What the task requires
Take the material below and output exactly the run of lines from the one containing "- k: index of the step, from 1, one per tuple" down to the one containing "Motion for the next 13", with both included.

Exercise data
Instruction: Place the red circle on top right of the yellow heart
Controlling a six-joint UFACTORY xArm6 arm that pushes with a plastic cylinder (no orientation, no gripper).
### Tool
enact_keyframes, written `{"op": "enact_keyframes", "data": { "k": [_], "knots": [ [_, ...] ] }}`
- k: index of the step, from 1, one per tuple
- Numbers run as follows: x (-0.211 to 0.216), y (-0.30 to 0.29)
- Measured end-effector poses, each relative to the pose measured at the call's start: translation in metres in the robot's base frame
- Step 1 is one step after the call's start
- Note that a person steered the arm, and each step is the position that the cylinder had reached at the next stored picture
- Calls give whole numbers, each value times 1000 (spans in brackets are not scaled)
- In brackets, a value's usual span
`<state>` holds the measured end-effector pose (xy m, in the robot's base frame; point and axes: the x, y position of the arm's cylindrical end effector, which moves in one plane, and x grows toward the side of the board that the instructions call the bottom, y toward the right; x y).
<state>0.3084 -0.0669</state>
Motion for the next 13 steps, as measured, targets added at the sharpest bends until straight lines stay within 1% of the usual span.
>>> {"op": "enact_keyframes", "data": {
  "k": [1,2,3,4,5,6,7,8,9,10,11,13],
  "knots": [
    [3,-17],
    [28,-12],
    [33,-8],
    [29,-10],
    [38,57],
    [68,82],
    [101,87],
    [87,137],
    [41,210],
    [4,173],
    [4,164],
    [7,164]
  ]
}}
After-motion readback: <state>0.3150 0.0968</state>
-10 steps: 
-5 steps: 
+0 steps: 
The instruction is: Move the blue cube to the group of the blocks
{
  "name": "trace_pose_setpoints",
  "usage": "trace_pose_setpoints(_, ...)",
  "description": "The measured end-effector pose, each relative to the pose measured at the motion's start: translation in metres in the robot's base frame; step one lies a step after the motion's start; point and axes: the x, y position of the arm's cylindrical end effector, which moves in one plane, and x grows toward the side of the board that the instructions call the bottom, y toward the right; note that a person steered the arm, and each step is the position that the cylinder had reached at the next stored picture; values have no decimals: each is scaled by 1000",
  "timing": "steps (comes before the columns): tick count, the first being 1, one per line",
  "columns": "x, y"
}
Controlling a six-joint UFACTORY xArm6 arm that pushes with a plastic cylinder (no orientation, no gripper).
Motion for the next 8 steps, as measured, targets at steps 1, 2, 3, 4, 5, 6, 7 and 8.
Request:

Answer to the exercise
- k: index of the step, from 1, one per tuple
- Numbers run as follows: x (-0.211 to 0.216), y (-0.30 to 0.29)
- Measured end-effector poses, each relative to the pose measured at the call's start: translation in metres in the robot's base frame
- Step 1 is one step after the call's start
- Note that a person steered the arm, and each step is the position that the cylinder had reached at the next stored picture
- Calls give whole numbers, each value times 1000 (spans in brackets are not scaled)
- In brackets, a value's usual span
`<state>` holds the measured end-effector pose (xy m, in the robot's base frame; point and axes: the x, y position of the arm's cylindrical end effector, which moves in one plane, and x grows toward the side of the board that the instructions call the bottom, y toward the right; x y).
<state>0.3084 -0.0669</state>
Motion for the next 13 steps, as measured, targets added at the sharpest bends until straight lines stay within 1% of the usual span.

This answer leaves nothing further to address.